Nine people were reported killed and 34 wounded in armed clashes.

Some 80 percent of Uzbekis are Muslim, mostly Sunni. 

The chief rabbi of Uzbekistan told Israel Radio he feared for the fate of the Jewish community in Andijan following the outbreak of violence. The rabbi said he had not been able to contact community representatives via telephone.

Armed crowds in Andijan surrounded police in two city districts on Friday and talks were underway to free them, the ITAR-Tass news agency reported, citing President Islam Karimov's office.

Karimov and other leaders were flying to Andijan, while the Defense Ministry held an urgent meeting on the unrest, police and government officials said on condition of anonymity.

The city's administrative buildings remained under government control, the officials said.

"The people have risen," said Valijon Atakhonjonov, the brother of one of defendants in the trial.

Atakhonjonov, reached by telephone from Tashkent, described chaos in the streets of Andijan, with shots being fired into the air by security forces and thousands of people massing in front of the local administration building.

However, a government spokesman in Andijan, also reached by telephone, said city and regional administrative buildings remained under government control.

Armed demonstrators went to a prison to free inmates overnight, Atakhonjonov said, but he could not confirm reports that the crowd had attacked an army garrison as well.

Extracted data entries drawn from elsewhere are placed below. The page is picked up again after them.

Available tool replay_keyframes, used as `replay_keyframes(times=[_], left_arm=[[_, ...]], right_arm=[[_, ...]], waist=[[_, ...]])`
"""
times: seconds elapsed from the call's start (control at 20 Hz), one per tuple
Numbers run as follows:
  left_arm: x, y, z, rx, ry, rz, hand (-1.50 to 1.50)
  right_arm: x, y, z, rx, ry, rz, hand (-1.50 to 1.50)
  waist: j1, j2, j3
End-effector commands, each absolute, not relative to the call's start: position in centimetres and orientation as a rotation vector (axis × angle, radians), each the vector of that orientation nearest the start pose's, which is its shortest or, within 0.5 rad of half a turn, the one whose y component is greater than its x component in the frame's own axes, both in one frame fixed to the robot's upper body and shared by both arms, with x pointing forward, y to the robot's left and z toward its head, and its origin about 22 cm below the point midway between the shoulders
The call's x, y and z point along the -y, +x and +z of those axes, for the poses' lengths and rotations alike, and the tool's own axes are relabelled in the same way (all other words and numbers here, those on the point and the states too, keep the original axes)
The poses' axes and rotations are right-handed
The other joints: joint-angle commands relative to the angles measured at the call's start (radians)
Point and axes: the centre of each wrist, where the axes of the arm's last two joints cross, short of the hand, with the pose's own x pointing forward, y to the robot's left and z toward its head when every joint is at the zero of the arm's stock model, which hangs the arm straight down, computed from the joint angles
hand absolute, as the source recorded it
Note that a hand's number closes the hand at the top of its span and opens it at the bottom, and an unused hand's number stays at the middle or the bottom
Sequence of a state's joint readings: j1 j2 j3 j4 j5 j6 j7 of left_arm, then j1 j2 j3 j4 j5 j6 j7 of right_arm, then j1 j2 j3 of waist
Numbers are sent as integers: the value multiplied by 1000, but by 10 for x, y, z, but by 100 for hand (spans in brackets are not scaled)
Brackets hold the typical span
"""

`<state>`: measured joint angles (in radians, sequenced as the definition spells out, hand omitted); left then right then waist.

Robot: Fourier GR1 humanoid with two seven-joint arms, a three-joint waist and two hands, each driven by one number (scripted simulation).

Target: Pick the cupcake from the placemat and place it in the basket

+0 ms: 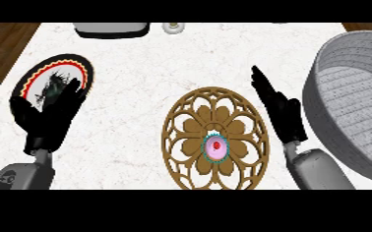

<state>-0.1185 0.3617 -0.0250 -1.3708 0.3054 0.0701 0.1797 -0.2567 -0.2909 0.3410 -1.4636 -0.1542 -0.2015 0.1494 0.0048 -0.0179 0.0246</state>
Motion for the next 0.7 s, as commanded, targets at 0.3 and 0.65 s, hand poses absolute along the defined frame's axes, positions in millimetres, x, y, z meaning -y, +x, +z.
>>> replay_keyframes(times=[0.3,0.65], left_arm=[[-321,282,35,1378,201,-64,0],[-322,294,48,1383,183,-86,0]], right_arm=[[243,302,128,1991,-266,657,150],[74,262,93,2157,-316,488,-150]], waist=[[-3,10,-32],[5,13,-27]])
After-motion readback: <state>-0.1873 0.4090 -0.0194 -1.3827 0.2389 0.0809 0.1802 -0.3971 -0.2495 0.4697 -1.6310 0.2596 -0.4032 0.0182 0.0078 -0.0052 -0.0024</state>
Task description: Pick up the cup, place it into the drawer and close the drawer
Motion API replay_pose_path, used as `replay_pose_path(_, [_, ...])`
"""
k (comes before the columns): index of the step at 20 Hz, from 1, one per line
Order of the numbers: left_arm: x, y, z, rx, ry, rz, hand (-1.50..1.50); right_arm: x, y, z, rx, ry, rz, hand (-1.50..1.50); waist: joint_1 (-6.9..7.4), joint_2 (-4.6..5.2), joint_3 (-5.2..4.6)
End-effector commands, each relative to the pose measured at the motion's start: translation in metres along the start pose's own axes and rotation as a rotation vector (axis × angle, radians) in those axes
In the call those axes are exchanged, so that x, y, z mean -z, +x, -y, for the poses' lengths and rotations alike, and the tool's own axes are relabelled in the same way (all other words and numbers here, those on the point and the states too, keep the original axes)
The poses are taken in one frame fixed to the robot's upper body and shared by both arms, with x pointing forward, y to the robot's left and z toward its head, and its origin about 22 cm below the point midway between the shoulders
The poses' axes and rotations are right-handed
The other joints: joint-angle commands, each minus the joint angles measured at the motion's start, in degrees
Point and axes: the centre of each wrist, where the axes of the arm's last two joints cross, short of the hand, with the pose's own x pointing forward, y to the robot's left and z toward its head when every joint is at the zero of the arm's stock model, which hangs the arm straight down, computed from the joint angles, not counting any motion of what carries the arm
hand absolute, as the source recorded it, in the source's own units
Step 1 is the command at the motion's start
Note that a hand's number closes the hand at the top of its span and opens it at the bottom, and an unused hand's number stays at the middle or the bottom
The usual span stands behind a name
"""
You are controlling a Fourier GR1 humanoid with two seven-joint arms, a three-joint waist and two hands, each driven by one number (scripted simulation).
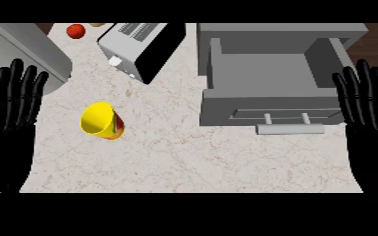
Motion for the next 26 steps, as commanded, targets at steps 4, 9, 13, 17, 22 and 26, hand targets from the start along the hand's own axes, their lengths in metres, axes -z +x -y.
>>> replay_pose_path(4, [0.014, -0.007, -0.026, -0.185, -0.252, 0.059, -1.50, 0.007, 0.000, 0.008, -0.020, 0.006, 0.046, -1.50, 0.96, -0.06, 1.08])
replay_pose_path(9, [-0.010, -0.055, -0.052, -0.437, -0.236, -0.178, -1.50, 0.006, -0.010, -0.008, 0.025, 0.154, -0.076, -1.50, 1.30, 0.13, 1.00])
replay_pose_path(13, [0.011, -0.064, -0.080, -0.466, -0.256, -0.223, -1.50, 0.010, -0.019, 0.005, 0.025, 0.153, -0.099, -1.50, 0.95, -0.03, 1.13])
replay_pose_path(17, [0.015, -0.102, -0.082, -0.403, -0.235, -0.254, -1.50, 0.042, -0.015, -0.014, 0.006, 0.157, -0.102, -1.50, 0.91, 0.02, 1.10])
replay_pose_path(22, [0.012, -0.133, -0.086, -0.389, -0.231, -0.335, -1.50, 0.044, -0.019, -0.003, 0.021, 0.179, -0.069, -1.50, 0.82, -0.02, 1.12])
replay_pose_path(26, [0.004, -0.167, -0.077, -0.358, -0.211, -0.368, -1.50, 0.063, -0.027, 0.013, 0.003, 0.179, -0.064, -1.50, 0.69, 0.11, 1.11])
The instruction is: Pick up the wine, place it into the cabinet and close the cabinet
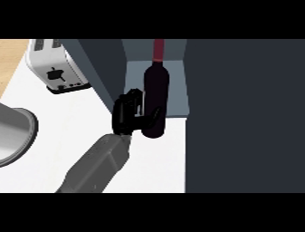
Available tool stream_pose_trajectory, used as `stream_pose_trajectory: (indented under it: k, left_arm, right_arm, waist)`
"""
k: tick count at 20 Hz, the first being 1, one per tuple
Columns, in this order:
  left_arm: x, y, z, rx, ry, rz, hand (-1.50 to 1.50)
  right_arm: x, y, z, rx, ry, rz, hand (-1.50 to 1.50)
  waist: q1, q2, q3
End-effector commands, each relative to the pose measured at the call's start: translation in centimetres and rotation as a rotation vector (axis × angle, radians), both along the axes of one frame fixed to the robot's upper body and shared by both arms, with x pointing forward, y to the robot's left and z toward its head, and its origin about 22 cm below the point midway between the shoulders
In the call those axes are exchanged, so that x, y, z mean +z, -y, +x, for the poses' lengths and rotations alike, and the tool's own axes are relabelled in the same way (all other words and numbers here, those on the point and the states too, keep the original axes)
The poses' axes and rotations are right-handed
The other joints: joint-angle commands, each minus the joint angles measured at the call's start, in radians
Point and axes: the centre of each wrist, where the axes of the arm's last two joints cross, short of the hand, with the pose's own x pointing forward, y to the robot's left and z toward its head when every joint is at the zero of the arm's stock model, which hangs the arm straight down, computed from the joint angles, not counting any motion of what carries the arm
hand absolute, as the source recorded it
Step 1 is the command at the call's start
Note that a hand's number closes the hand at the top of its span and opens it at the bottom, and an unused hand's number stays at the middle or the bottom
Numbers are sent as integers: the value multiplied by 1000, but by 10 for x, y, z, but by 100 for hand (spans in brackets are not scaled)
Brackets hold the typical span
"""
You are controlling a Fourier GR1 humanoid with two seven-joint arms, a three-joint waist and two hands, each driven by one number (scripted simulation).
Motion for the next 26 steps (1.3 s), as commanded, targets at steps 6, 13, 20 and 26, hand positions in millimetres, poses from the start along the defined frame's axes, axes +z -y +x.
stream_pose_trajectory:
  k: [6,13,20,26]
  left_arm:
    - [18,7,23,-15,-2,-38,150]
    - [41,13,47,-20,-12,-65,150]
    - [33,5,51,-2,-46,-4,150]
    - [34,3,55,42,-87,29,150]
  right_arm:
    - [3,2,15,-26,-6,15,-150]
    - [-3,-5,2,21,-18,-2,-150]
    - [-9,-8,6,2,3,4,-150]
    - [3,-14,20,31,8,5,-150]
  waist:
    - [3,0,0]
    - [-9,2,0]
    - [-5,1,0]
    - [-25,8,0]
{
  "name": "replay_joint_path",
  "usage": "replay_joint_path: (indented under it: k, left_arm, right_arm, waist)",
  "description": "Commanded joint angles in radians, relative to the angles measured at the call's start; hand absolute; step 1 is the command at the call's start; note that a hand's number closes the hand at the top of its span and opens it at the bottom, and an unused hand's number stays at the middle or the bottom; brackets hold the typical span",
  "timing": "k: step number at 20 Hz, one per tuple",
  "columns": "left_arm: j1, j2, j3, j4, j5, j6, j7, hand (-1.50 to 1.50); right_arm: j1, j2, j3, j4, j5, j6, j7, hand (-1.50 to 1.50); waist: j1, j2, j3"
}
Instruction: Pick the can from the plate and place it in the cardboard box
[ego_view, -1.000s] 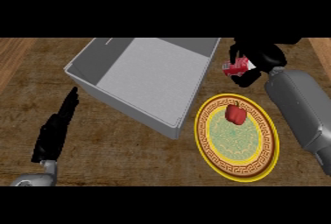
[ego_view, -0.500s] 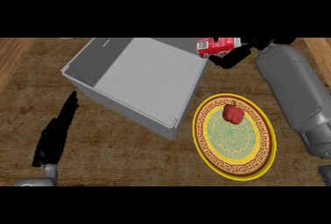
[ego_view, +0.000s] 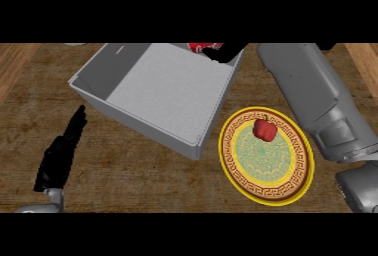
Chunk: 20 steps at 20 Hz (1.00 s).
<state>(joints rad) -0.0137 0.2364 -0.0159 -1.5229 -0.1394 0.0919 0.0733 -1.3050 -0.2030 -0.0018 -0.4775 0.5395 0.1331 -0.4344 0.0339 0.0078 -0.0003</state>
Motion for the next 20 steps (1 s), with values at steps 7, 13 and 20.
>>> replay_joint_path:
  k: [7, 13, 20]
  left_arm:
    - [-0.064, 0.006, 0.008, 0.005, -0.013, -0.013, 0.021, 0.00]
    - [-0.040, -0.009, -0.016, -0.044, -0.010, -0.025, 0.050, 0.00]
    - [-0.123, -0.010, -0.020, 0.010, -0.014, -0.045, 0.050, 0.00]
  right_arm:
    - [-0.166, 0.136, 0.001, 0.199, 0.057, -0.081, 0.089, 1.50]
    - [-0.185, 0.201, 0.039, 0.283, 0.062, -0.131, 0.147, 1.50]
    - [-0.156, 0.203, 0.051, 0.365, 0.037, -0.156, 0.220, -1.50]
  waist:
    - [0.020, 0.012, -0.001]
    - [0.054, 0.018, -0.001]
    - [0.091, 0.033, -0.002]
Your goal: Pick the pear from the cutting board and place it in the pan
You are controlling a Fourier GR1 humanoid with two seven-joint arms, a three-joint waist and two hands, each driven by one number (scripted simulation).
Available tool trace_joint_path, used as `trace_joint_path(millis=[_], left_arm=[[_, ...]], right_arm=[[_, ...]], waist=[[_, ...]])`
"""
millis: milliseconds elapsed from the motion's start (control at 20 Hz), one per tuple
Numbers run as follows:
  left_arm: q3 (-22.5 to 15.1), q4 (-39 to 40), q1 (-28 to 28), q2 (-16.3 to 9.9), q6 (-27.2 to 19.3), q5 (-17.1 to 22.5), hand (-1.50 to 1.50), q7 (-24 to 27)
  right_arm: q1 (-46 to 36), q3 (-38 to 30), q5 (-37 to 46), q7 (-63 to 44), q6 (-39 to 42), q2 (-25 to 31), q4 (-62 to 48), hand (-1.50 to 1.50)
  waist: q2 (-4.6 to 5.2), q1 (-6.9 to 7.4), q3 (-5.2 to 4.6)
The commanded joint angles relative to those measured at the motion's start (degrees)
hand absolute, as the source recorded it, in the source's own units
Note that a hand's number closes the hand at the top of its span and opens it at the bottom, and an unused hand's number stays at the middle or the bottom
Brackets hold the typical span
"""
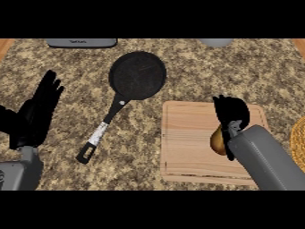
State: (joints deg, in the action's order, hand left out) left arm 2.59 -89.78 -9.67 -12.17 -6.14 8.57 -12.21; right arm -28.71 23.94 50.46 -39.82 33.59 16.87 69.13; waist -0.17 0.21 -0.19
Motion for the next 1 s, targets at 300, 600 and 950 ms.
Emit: trace_joint_path(millis=[300, 600, 950], left_arm=[[1.69, -3.88, 1.89, -0.76, 2.38, 0.49, 0.00, -0.89], [1.24, -3.19, 0.32, 0.82, 0.58, -0.52, 0.00, -2.77], [0.13, -3.67, 0.22, 1.36, 1.72, -0.48, 0.00, -2.26]], right_arm=[[0.45, 0.36, 5.66, 10.48, -4.85, -1.52, -4.39, 1.50], [-0.60, -3.10, 5.69, 15.13, -8.16, -1.92, -8.55, 1.50], [-5.20, -1.27, 8.61, -5.35, -14.10, -16.18, -2.58, 1.50]], waist=[[0.16, 0.16, 0.20], [0.20, 0.17, 0.22], [0.21, 2.20, 0.20]])
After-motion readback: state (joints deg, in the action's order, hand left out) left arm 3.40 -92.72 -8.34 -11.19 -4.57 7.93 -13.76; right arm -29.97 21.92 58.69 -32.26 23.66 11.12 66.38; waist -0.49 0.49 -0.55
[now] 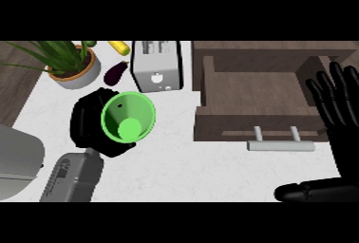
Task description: Pick up the cup, place it into the drawer and close the drawer
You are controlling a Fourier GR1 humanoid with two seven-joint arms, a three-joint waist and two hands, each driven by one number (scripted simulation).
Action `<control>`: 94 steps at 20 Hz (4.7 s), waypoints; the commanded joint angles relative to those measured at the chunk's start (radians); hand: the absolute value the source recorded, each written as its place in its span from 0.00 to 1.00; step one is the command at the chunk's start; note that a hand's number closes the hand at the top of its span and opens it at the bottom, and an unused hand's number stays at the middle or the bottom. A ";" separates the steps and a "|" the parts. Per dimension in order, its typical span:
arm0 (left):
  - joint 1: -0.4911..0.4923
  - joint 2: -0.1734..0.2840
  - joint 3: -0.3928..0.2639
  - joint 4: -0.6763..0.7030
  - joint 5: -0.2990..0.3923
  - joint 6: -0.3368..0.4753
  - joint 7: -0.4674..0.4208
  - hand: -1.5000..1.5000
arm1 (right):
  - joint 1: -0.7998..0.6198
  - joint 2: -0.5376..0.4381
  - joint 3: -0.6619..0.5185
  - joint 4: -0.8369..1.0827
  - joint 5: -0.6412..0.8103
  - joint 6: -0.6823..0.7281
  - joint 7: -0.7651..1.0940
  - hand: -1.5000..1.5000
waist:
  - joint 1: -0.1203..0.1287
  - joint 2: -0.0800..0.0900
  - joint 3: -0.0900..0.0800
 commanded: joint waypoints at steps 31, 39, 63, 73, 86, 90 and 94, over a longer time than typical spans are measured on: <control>-0.786 -0.054 -0.139 0.393 -0.046 0.445 0.334 1.00 | 0.021 0.023 0.016 0.090 0.039 0.023 -0.108 0.00 | -0.023 0.006 0.000; -0.936 -0.054 -0.235 0.612 0.110 0.516 0.261 1.00 | -0.010 -0.005 -0.019 0.088 0.016 0.020 -0.065 0.00 | -0.041 0.010 0.000; -1.015 -0.054 -0.630 0.923 0.275 0.590 0.205 0.00 | -0.062 0.010 0.013 0.129 0.000 0.050 -0.107 0.00 | -0.104 0.029 0.001; -1.033 -0.054 -0.576 0.845 0.429 0.582 0.095 0.00 | -0.079 0.001 -0.012 0.084 -0.116 0.075 -0.050 0.00 | -0.107 0.027 0.000; -0.890 0.035 -0.460 0.625 0.488 0.528 0.073 0.00 | 0.067 -0.149 -0.060 -0.012 -0.146 0.240 -0.040 1.00 | 0.004 -0.008 -0.001; -0.816 0.089 -0.426 0.526 0.498 0.549 0.121 0.00 | 0.000 -0.165 -0.018 0.021 -0.051 0.233 -0.027 1.00 | 0.013 -0.003 -0.001; -0.660 0.180 -0.441 0.312 0.499 0.584 0.194 0.00 | 0.036 -0.180 -0.009 0.030 0.028 0.254 -0.059 1.00 | 0.029 -0.008 -0.001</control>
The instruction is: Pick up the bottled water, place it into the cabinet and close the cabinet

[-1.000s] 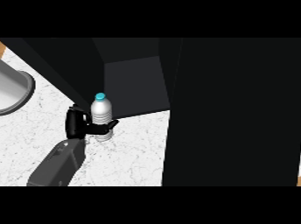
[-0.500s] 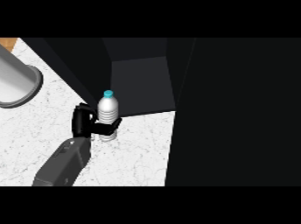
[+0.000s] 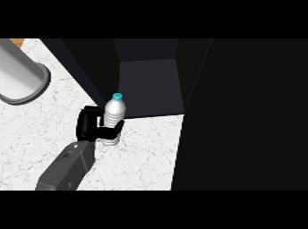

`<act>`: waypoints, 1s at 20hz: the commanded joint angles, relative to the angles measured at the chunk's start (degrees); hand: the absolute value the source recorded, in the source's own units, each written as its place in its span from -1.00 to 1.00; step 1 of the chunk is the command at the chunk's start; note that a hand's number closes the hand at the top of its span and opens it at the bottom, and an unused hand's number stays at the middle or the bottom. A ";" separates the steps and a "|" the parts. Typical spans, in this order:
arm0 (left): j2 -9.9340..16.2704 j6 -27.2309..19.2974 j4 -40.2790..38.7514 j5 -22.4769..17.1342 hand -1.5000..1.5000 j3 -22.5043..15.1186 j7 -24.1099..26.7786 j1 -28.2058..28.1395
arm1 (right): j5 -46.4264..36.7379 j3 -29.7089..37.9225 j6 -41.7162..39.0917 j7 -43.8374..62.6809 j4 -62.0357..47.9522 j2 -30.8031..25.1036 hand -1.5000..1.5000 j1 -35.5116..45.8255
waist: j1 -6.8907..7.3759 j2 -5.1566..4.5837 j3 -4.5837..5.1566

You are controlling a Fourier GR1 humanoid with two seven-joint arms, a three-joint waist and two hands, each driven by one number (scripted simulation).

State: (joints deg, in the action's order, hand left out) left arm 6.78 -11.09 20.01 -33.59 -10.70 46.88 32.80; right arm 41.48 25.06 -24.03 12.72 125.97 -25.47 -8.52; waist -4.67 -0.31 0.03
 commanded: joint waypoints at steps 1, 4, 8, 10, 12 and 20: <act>-6.44 6.85 7.30 -1.06 1.00 -2.62 0.55 6.84 | 0.21 -0.38 -0.60 0.88 1.71 -0.38 1.00 -0.90 | 0.11 0.62 0.16; -6.46 10.03 8.08 -1.59 1.00 -3.62 -0.23 5.97 | 1.20 -1.56 -0.32 2.94 4.44 -0.89 1.00 -1.88 | 0.92 0.89 0.18; -6.50 14.26 10.68 -2.02 1.00 -5.28 -0.58 2.96 | 2.44 -2.78 -1.01 4.07 7.39 -0.20 1.00 -4.27 | 2.77 1.16 0.01; -6.56 14.93 12.71 -1.51 1.00 -7.03 0.12 -0.23 | 3.04 -3.45 2.50 6.72 12.93 0.11 1.00 -4.88 | 3.60 1.21 0.04; -6.60 14.62 16.16 -0.51 -1.00 -9.41 -0.56 -3.43 | 2.76 -3.01 2.60 6.99 14.34 0.56 1.00 -6.71 | 4.09 1.38 -0.03; 1.80 19.41 36.99 -1.94 -1.00 -12.45 -10.60 -15.98 | -0.13 -4.07 2.50 7.32 19.93 -0.54 1.00 -7.32 | 5.31 1.37 -0.02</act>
State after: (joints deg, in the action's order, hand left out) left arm 5.71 5.70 49.35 -34.60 -21.81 39.67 21.10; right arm 44.01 20.44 -22.86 17.45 133.81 -25.21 -14.01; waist 0.41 0.96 -0.03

The 23 defendants are charged with anti-constitutional activity and forming a criminal and extremist organization, but rights activists say the case is part of a broad government crackdown on religious dissent. All of the defendants pleaded not guilty at their trial, which opened February 10.

Several thousand joined a protest on Wednesday, demanding that the 23 men be freed in one of the largest recent public shows of mounting anger over alleged rights abuses by the ex-Soviet republic's government.

Activists who joined the Wednesday protest were not responsible for the overnight attack on the prison, Atakhonjonov said.

The men, arrested in June, are accused of being members of the Akramia religious group and having contacts with the outlawed radical Islamic party Hizb-ut-Tahrir. Authorities accuse Hizb-ut-Tahrir of inspiring terror attacks in Uzbekistan last year that killed more than 50. The group, which claims to eschew violence, denied responsibility.